Becape Vision : Adoptez une bonne conduite

Autonomie : prise de conscience des capacités visuelles de conduite pour plus de sécurité au volant

Femme assises qui teste ses capacités visuelles au volant

Fidèle à sa mission d’intérêt général, la Fondation MAIF a soutenu le projet BECAPE Vision, qui entre désormais dans sa phase de lancement.

Initialement destiné à tester les capacités de conduite automobile de personnes en situation de réadaptation fonctionnelle ou de handicap permanent, BECAPE mesure également aujourd’hui les aptitudes visuelles.

Rencontre avec Jean-Marc Truffet, Chargé de communication à la Fondation MAIF, mais aussi avec Julien Adrian, du laboratoire de recherche partenaire Street Lab, et de Benjamin Malafosse, Directeur général du CEREMH (Centre de Ressources et d’Innovation Mobilité Handicap).

Acte d’intégration sociale par nature, la conduite peut représenter un danger pour les populations vieillissantes. De plus, elles acceptent très difficilement de lâcher définitivement le volant. “Il s’agit de leur faire prendre conscience de leurs difficultés ou de leurs limites. Les tests visuels installés sur Becape Vision viennent en complément des tests existants sur les capacités musculaires, réflexives et cognitives. Désormais, il s’adresse à toute personne en perte de motricité ou d’acuité visuelle, dont les personnes âgées.” explique Jean-Marc Truffet. ”Notre premier objectif est exclusivement informatif. Il ne s’agit pas de priver brutalement les gens de leur permis de conduire, mais plutôt de les mettre en garde contre les dangers qui les guettent ou qu’ils peuvent provoquer. Nous souhaitons que les personnes prennent appui sur leur entourage et/ou leur médecin pour leur permettre de rester autonome en conduisant le plus longtemps possible… de la manière la plus sécurisée ».

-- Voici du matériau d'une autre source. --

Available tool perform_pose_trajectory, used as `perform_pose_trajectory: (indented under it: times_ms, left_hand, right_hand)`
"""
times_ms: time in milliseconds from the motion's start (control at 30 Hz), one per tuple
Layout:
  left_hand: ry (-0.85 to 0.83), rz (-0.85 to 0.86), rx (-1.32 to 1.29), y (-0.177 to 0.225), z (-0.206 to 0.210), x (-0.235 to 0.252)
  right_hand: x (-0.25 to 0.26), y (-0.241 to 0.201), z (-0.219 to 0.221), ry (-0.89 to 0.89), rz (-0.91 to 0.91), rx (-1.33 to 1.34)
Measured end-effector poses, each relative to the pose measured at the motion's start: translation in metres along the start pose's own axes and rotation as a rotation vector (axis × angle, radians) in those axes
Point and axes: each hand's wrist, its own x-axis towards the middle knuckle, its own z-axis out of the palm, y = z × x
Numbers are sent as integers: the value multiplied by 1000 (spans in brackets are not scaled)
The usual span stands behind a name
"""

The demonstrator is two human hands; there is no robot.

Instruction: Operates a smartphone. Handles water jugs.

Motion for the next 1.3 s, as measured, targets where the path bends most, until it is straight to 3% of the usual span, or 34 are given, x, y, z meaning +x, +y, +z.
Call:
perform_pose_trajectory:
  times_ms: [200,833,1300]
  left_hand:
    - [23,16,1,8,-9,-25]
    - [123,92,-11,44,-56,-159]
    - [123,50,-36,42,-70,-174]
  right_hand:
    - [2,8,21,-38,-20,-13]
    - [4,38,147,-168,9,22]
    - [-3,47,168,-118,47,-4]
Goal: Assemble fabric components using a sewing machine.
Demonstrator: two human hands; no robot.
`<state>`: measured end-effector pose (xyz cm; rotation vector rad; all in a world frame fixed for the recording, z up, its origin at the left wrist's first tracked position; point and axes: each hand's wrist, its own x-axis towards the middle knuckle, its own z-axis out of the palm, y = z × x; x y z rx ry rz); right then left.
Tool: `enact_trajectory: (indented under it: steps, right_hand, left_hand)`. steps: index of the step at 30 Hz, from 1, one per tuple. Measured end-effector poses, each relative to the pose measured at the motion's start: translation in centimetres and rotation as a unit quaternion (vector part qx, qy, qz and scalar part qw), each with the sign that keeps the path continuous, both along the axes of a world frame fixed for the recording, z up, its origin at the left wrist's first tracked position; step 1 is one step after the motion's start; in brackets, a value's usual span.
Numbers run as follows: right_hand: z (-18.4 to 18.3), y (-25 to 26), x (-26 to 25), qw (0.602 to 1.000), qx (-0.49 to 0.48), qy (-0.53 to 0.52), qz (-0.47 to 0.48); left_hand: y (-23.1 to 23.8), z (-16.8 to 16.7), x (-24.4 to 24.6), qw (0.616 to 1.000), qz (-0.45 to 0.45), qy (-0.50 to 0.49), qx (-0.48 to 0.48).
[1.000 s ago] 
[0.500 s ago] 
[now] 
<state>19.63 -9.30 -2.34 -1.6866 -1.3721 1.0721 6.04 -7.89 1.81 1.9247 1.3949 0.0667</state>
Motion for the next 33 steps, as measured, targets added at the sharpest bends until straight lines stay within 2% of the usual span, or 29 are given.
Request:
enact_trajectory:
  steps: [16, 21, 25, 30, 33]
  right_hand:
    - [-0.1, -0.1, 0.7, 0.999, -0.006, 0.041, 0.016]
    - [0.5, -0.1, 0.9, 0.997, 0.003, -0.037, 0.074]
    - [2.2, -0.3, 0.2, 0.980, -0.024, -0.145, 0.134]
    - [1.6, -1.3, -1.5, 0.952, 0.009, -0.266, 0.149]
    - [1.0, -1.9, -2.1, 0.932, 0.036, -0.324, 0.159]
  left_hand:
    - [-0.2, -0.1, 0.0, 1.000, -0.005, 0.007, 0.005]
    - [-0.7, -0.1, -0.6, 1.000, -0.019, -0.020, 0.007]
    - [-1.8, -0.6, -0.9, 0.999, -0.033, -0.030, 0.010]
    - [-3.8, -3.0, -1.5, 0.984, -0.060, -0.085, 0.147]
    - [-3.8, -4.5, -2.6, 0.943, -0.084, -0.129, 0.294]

Top départ pour l’expérimentation

Le CEREMH, association loi 1901, travaille sur les problématiques de mobilité des personnes en situation de handicap. En collaboration avec le Laboratoire d’Ingénierie des Systèmes de Versailles (LISV), rattaché à l’Université de Versailles Saint-Quentin, le CEREMH a conçu les deux générations de bancs. “Ce projet a nécessité plus de huit ans de travail. Le plus important était d’avoir une analyse des besoins complète pour produire un banc d’évaluation répondant aux attentes des personnes en charges de l’évaluation à la conduite”, se souvient Benjamin Malafosse. “Nous avons intégré ces tests visuels, c’est-à-dire adapté le logiciel, et équipé le banc d’un écran tactile pour permettre la réalisation des tests cognitifs”, poursuit le chercheur.

Une ergonomie optimisée

“ Nous avons dû intégrer des détails suffisamment fins évaluant la vision pour développer les tests les plus pertinents afin d’analyser les capacités visuelles de la personne. Puis, nous avons validé ces tests sur un panel de personnes présentant des déficiences visuelles”, poursuit Julien Adrian. A l’issue du test, une première tendance émerge, communiquée à la personne sous forme de conseil : “Soyez vigilant”, “Très bien !” ou “Prenez contact avec un professionnel de santé”. Les résultats détaillés lui sont communiqués par mail et servent de base à une consultation chez un spécialiste.

Aujourd’hui, l’heure est au déploiement de l’opération. “Nous avons prêté trois bancs à des centres de rééducation et de réadaptation franciliens. Nous attendons le retour des ergothérapeutes en octobre, pour procéder à des ajustements éventuels et lancer la mise à disposition du banc BECAPE au niveau national” conclut Benjamin Malafosse.